** spoiler alert**
Bad Acting: Just about everything is wrong with The Green Hornet, but the biggest problem starts right at the top with Seth Rogen, who both stars as Britt Reid (The Green Hornet) and is a co-writer. Rogen is an awful actor. He has no charisma, no charm and no comedic timing. He roams this film acting either like a very unfunny, unclever, unlikeable Rodney Dangerfield or like he’s staring in Hot Tub Bachelor Party II: Maximum Jerk. Basically, he provides a machine-gun-like stream of whiny, selfish, angry, obnoxious and self-pitying dialog in every scene. No one else gets to finish a sentence before he interrupts and he never once says anything you will like or could possibly care about, much less respect. And he’s the hero.
There are other actors in the film as well, but not that you will notice.

But don’t worry, all is forgiven because Seth offers us this cliché at the beginning: when Reid was a child, he stood up to a bully to help someone. Thus, we're supposed to accept that Reid is kind-hearted even though he never once acts like it.
The other characters are even more poorly drawn. Shortround, er, Kato is taken directly from Stephen Spielberg's Book of Acceptable Racism and constantly makes gadgets. . . like all Asians. He becomes Rogen’s houseboy. Edward James Olmos is in the film, that’s about all I can say for his character, as is Cameron Diaz. Rogen gave them nothing to do except smile as Rogen tears them to shreds with his red-rubber-ball sharp comedic wit.
As for the plot, well, Rogen couldn't think of much there either. It's pointless.
Confused Direction: Even worse than the pointless plot, however, this film is utterly confused about what it wants to be. It’s labeled an “action comedy,” but it starts as a very poor drama as we spend about an hour establishing Rogen’s dislike for his rotten father and seeing Rogen and Kato decide to become super heroes. This includes ten minutes of watching these two idiots test Kato’s gadgets in a 1980’s montage gone wrong.

As an interesting aside, the final few minutes, easily the best and most coherent part of the film, are stolen from an episode of the 1966 television series.
Horrible Villains: And that brings us to the villains. Did I give something away when I told you that the DA is the bad guy? Rogen might think so, but you’d have to be pretty slow not to see that one coming. Rogen gives us all the cliché signs, right down to the actor coming across as a jerk. It is basically impossible to see him as anything other than a villain. But he’s not THE bad guy in any event. He’s just a subplot tacked onto the movie to give the story something to do while Rogen craps on his friends.
The real bad guy is named Chudnofsky, and therein lies the joke. . . no one can pronounce his name!

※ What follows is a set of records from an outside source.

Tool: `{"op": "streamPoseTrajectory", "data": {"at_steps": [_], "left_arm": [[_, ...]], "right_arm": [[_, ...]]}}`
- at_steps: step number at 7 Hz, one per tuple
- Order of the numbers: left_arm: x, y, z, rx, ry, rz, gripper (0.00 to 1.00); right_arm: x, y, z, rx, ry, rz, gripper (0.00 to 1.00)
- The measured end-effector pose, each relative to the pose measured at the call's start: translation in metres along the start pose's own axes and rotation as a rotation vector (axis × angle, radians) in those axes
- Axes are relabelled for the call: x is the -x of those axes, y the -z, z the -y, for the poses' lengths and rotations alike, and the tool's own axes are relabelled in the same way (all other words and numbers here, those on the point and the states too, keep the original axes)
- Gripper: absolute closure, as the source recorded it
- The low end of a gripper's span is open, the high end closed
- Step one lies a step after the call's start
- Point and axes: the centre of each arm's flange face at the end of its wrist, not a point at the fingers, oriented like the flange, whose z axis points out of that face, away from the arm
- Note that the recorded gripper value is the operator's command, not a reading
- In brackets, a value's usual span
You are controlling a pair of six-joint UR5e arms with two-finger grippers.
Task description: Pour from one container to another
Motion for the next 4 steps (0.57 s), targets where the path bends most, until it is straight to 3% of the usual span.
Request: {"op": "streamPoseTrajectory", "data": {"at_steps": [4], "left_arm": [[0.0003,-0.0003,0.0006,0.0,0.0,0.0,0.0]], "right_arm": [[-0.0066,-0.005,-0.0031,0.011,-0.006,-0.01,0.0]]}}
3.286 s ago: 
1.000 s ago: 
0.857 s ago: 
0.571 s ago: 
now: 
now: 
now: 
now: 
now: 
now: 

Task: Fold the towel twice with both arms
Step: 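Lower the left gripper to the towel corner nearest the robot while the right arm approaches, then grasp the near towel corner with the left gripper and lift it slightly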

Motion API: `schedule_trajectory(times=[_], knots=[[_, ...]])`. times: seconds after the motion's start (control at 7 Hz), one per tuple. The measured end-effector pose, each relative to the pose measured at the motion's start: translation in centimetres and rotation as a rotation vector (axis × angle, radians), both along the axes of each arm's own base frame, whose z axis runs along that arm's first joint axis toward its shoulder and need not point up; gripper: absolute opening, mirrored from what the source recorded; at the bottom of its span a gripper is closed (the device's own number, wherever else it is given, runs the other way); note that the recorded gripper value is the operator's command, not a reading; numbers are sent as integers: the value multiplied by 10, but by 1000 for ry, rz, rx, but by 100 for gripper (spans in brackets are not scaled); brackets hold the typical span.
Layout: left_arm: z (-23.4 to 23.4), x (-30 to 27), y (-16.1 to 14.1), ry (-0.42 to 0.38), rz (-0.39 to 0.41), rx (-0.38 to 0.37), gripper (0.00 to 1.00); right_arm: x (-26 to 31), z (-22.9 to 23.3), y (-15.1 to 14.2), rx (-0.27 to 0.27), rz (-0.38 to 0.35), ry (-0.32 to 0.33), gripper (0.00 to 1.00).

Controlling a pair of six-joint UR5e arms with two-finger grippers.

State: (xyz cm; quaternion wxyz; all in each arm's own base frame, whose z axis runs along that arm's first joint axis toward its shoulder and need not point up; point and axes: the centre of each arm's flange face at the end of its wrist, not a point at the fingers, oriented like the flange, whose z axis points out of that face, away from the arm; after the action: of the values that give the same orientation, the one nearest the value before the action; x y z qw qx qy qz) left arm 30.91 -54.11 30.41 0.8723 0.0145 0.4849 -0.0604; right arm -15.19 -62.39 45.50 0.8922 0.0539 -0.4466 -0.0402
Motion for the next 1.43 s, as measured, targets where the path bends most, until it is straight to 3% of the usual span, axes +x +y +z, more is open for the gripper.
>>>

Ha ha ha ha ha ha! Don’t you get it? Come on, that’s comic gold. No one can pronounce his name and that makes him insecure. You’re not laughing? Apparently, you outgrew that one on the school yard? Rogen didn’t.
Eventually, the Chudster gets so insecure that he changes his name to Bloodnofsky and comes up with some really long-winded thing to say before he kills people, I’d tell you what it is, but I honestly wasn’t listening. Indeed, the character and the actor (Christoph Waltz) are a waste. And for the record, like all modern cliché villains, the Chudster lets us know he’s evil by prancing around and killing henchmen because Rogen doesn't know any other way to let you know that he's evil.
Bad Everything Else: Everything else about this film stinks too. The action sequence are uninteresting and disconnected from the plot. They also reinforce how unfunny Rogen is, as he spends his time whining until Kato whips all the bad guys. Then Rogen goes around and maturely kicks them in the groin when they are down. Grow up Seth. The CGI is horribly misused too, like when we follow two beer bottle caps flying across the room, or how each fight scene freezes so Kato can scan whatever weapons the bad guys pulled as if he were the Terminator. This was misplaced and obnoxious.
Missed Opportunity: Finally, let me point out a true irony here. “The Green Hornet” came before “Batman,” but it feels like a “Batman” rip off. And in this day and age of the dark, vigilante heroes like Batman in The Dark Knight, the Green Hornet had an obvious path to take. The Green Hornet character, who pretends to be a bad guy while fighting crime, is tailor-made to repeat the Dark Knight formula. Alternatively, it could have been played as a farce or parody of the Dark Knight formula. Either would have made a memorable and entertaining film. But the one thing no one should have done is try to combine a dull son-hates-father drama with a bland action film and Hot Tub Office Party. What a waste.